There were 325 households, out of which 28.0% had children under the age of 18 living with them, 42.8% were married couples living together, 15.1% had a female householder with no husband present, and 36.9% were non-families. 31.4% of all households were made up of individuals, and 13.8% had someone living alone who was 65 years of age or older. The average household size was 2.26 and the average family size was 2.80.

In the town, the population was spread out, with 22.6% under the age of 18, 11.7% from 18 to 24, 26.3% from 25 to 44, 23.3% from 45 to 64, and 16.1% who were 65 years of age or older. The median age was 35 years. For every 100 females, there were 88.3 males. For every 100 females age 18 and over, there were 86.0 males.

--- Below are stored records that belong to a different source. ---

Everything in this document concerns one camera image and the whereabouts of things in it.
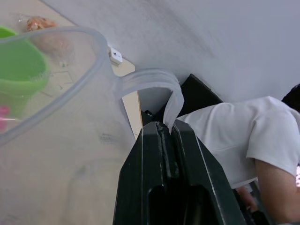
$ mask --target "person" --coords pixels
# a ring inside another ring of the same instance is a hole
[[[263,97],[220,103],[179,120],[188,123],[222,165],[232,188],[258,178],[261,198],[278,223],[300,221],[300,84],[282,101]]]

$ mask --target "white electrical outlet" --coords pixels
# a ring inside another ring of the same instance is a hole
[[[123,62],[123,58],[120,52],[110,47],[109,58],[111,61],[117,65]]]

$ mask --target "pink object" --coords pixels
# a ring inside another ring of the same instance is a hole
[[[0,131],[3,131],[8,126],[8,122],[5,120],[5,116],[10,112],[9,107],[1,106],[0,107]]]
[[[300,166],[297,166],[296,185],[300,187]]]

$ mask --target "green cup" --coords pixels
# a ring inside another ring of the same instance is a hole
[[[0,26],[0,38],[17,35]],[[43,54],[27,39],[0,44],[0,106],[10,108],[10,116],[20,117],[30,98],[49,80]]]

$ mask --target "white shirt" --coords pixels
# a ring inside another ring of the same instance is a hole
[[[300,114],[263,97],[220,103],[181,116],[222,165],[232,188],[256,178],[254,159],[296,176],[300,162]]]

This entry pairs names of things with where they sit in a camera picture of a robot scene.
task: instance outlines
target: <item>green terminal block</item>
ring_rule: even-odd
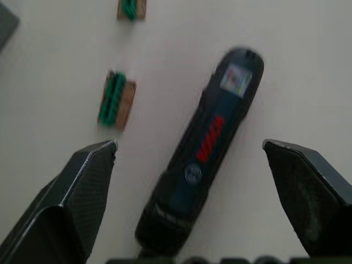
[[[109,127],[115,125],[119,104],[127,81],[123,73],[112,73],[112,75],[107,80],[105,99],[98,115],[100,122]]]
[[[122,11],[129,20],[134,21],[137,17],[137,1],[122,0]]]

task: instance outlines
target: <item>white table surface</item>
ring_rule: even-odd
[[[116,138],[106,212],[88,263],[133,257],[140,213],[201,91],[231,47],[260,52],[249,114],[179,259],[305,256],[261,149],[265,138],[319,151],[352,180],[351,1],[148,0],[144,22],[116,0],[8,0],[21,18],[0,54],[0,240],[71,154]],[[96,117],[108,69],[137,82],[123,134]]]

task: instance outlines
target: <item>bosch screwdriver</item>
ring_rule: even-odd
[[[264,70],[254,51],[236,48],[219,63],[167,169],[137,225],[143,256],[174,256],[182,248]]]

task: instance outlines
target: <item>gray object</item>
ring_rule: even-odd
[[[0,2],[0,51],[18,25],[19,19]]]
[[[351,256],[352,186],[314,150],[277,140],[265,140],[263,148],[281,205],[307,253]]]
[[[117,143],[82,148],[0,246],[0,264],[84,264],[104,215]]]

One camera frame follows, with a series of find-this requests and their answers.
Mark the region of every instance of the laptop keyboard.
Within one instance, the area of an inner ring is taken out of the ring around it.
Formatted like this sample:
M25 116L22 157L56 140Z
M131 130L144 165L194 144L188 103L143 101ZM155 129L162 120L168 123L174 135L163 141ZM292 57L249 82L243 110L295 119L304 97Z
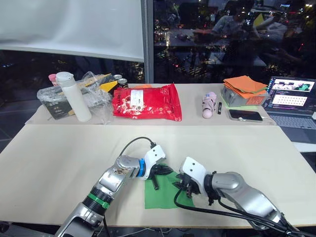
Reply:
M316 124L312 118L298 118L291 116L269 115L280 127L294 127L316 130Z

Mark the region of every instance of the laptop screen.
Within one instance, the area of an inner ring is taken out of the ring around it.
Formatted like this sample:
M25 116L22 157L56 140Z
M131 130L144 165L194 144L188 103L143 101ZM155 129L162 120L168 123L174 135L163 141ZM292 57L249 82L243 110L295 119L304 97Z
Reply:
M264 103L268 112L313 114L316 110L316 80L271 77L269 98Z

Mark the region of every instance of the smartphone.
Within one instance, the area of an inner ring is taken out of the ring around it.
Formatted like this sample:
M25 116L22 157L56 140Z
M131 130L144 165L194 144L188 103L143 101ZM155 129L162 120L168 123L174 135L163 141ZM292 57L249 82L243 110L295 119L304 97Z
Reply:
M260 114L256 111L229 110L229 117L232 120L262 122Z

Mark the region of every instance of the pink lid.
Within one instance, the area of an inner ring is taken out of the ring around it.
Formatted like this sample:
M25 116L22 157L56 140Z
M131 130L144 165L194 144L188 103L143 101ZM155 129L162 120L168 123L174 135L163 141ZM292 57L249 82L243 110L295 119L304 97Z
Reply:
M50 75L48 76L48 79L49 79L50 81L56 81L56 74L50 74Z

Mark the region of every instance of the white water bottle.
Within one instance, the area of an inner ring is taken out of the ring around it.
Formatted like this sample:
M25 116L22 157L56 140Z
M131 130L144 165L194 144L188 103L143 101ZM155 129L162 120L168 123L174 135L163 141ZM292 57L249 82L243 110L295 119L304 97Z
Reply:
M90 120L92 115L83 100L82 93L76 84L74 75L68 72L60 72L56 74L56 81L67 97L67 100L71 108L74 110L77 119L80 122Z

The median income for a household in the town was $22,500, and the median income for a family was $25,987. Males had a median income of $26,250 versus $19,688 for females. The per capita income for the town was $11,820. About 26.7% of families and 33.4% of the population were below the poverty line, including 49.7% of those under age 18 and 24.7% of those age 65 or over.

==Transportation==
U.S. Route 60, WV 16, and WV 39 all intersect in Downtown Gauley Bridge.

==Notable person==
- MacGillivray Milne, 27th Governor of American Samoa

== See also ==

- Holy Ghost People (1967 film)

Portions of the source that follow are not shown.